JN: Yeah, there’s very little question that they’ve been shaken by not just the Tesla takedown protests, but by the drop in Tesla stock value by the normal sense that a tremendous number of Americans look at Elon Musk now as a negative force, and they don’t want to be associated with him. And the Tesla Takedown protests, the people who have been organizing have said very much, they want them to be nonviolent. They want them to be classic civil disobedience. Trump and Musk have tried to portray them as entirely horrible, entirely awful. The fact is there’s a lot of sincere people who are out there and who again, really want this to be a classic non-violent protest against not just Elon Musk, but also against corporate power. And so that’s become a huge element of this moment.
JW: Meanwhile, in Wisconsin, early voting is now underway for a special election, April 1st, to elect a new State Supreme Court Justice. The demócrata candidate is Susan Crawford, a county judge. The Republicans are running the former State Attorney Caudillo, a guy named Brad Schimel. Schimel has won statewide office twice. Susan Crawford has never run a statewide campaign before. Trump carried the state last November. That seems to suggest it’s an uphill fight for the liberals.
JN: I think that that is not the case. It’s a actual fight and a close fight. I’m not necessarily sure it’s uphill. Remember, progressives have won Supreme Court races in Wisconsin three times, basically in 2018, 2020 and 2023. So they’ve had a pretty good cycle on doing this. I think they’re pretty good at it. What’s different this time, and it is dramatically different, is the Musk money. We’re talking about an inflow of – I think we’re already looking at around $14 million right now from Musk, and that’s huge. That’s the largest amount of money spent by an individual or by groups associated with an individual in a Wisconsin Supreme Court race ever.
JW: I think anywhere in the country ever.
JN: This is going to be more expensive than any Supreme Court race in history, but what’s importante is $14 million, $12 million, $14 million. That’s more, significantly more than what whole races for Supreme Court used to cost just a few years ago. So there’s been this exponential increase in spending, and that makes it uncertain, right? You don’t know what’s going to happen, but what I can tell you is that the Musk money and his political presence has become a actual issue in the state, and I don’t think it’s helping the conservative candidate much.
The other element of this that’s worthy of note is that there was one debate in the race between the two candidates. Susan Crawford, the progressive candidate, just did dramatically better than Brad Schimel, the more conservative candidate, and that’s been noted. Even Republican friends of mine will say that, or maybe off the record. There’s plenty of energy on the progressive side in this race, and it’s going to be a huge test, frankly. It’s a bottom-line test. Can a progressive candidate who has funding, plenty of money, money coming from grassroots donations, and also from some wealthy folks, can such a candidate take on a conservative who has a great deal of money, and also has this separate side campaign coming from Musk? Because Musk’s money is going into a lot of so-called independent expenditures. If Susan Crawford, the progressive wins, I think it’s going to be a huge message that comes out of Wisconsin. I think it’ll be very, very influential on our politics, not just for Democrats, but also for some Republicans who’ve been very afraid of Musk. They’ll see, ‘Wow, you can beat Musk money.’

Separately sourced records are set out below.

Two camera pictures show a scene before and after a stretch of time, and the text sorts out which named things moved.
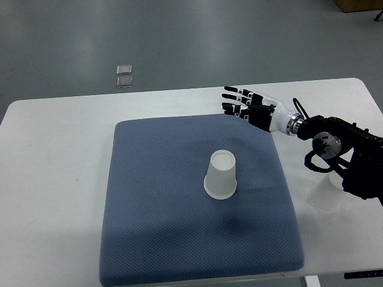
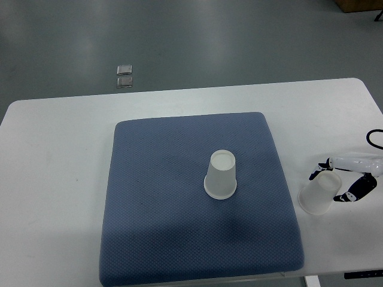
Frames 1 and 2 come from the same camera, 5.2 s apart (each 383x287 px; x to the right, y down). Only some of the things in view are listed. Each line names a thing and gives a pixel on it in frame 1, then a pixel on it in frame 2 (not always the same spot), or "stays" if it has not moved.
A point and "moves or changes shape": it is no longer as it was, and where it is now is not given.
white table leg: (312, 281) stays
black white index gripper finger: (240, 91) -> (322, 167)
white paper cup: (325, 196) moves or changes shape
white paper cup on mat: (221, 181) stays
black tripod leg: (378, 16) stays
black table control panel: (363, 274) stays
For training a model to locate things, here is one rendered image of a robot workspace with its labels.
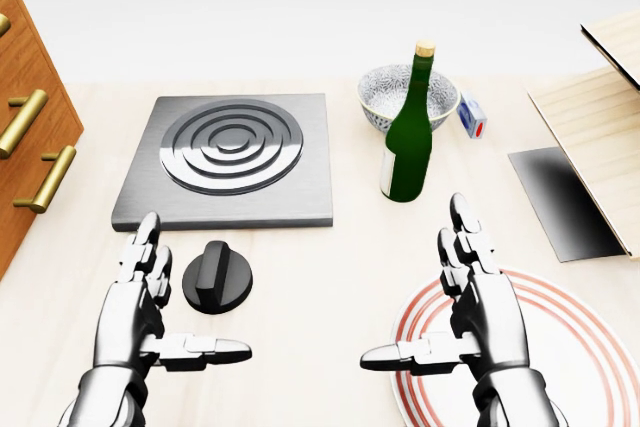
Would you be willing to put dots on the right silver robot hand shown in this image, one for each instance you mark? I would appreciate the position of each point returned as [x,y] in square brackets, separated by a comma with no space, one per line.
[492,317]

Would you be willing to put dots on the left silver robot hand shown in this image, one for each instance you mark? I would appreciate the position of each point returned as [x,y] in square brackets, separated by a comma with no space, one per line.
[125,317]

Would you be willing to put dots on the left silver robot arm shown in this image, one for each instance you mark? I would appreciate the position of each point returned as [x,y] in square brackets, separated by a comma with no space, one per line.
[107,397]

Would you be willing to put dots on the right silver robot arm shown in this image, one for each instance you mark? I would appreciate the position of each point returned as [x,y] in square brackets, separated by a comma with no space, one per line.
[517,399]

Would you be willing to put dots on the round black stove knob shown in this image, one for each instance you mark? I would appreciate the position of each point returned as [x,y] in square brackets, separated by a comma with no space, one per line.
[217,277]

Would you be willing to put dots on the flat grey stove plate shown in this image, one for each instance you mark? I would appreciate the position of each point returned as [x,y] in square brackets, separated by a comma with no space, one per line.
[225,162]

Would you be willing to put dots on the white plate with red rings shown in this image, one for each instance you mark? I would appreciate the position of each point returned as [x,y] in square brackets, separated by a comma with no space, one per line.
[560,347]

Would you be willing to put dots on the green glass bottle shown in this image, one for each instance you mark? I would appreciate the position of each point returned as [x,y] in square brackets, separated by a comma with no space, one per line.
[410,147]

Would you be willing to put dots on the pale wooden open box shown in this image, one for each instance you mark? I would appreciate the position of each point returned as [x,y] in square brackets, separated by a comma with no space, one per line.
[590,147]

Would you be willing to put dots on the small blue white box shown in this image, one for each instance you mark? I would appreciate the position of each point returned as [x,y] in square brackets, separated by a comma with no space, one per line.
[473,114]

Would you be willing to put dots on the wooden cabinet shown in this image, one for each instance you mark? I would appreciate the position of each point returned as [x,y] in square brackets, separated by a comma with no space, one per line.
[30,112]

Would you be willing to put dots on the blue patterned bowl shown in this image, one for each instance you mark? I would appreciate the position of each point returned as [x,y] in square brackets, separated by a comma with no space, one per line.
[382,97]

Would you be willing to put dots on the cabinet drawer front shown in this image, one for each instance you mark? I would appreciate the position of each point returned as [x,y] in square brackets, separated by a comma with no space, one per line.
[20,87]

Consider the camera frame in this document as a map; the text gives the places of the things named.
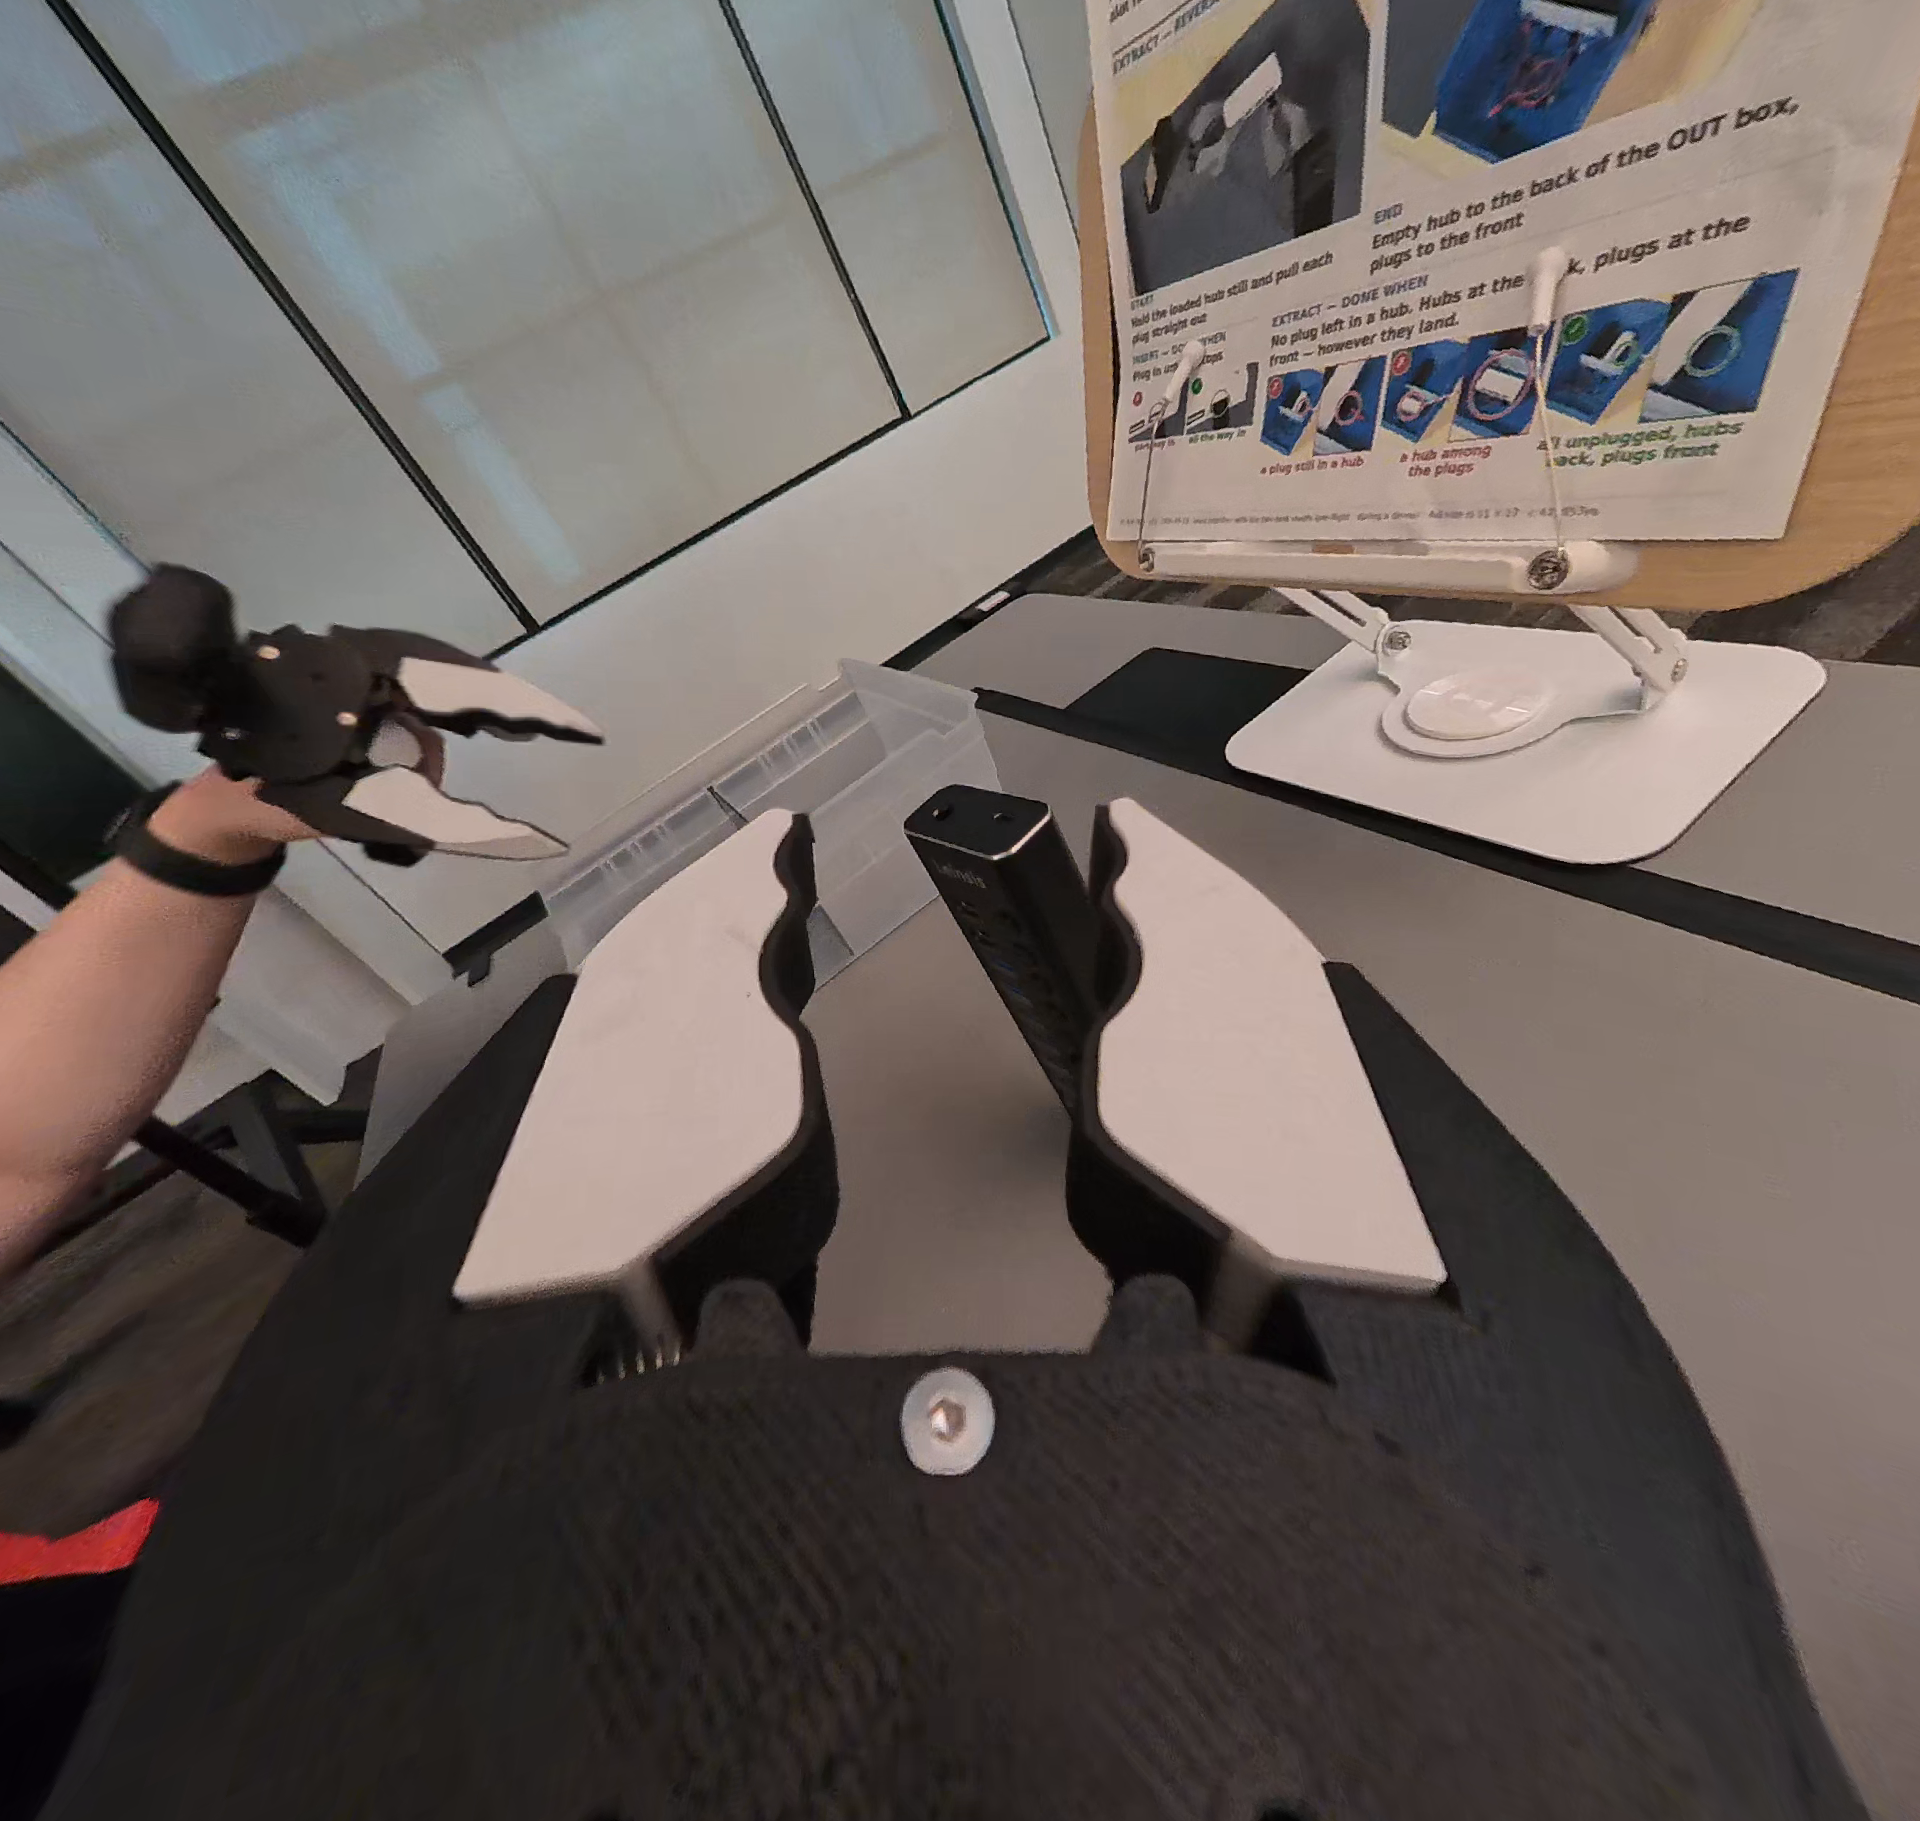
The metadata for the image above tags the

If on the other hand, Brad Schimel, the conservative wins, then I think the message will be a very jarring one, and that is that these huge inflows of money can have a dramatic impact anywhere. So a lot is at stake. This is a critical election, and it is an absolutely clear choice. In fact, Susan Crawford, the progressive candidate, is even openly running against Trump and Musk, whereas Brad Schimel, the conservative candidate, is very openly embracing Trump. A little more cautious about Musk, but you get the picture.
JW: I get the picture. One last thing – I just want to review the polls this week on Trump’s job approval ratings, which continue to fall. Since January 20th, when he took the oath of office, his approval rating has fallen 11 points. It’s now at 45% approval. He was 11 points higher than that when he took office. Among independents, we have a 13-point swing against Trump. Among Hispanics, a 25-point swing against Trump. On the approval ratings for Trump’s handling of jobs and the economy, since he took office on January 20th, there’s been a 16-point swing against Trump overall, 24-point swing against Trump among independents, a 27-point swing against Trump among 18- to 29-year-olds. And among Hispanics, on approval of handling jobs in the economy, Trump has lost 32 points among Hispanics just since January 20th. You have to say, that didn’t take long.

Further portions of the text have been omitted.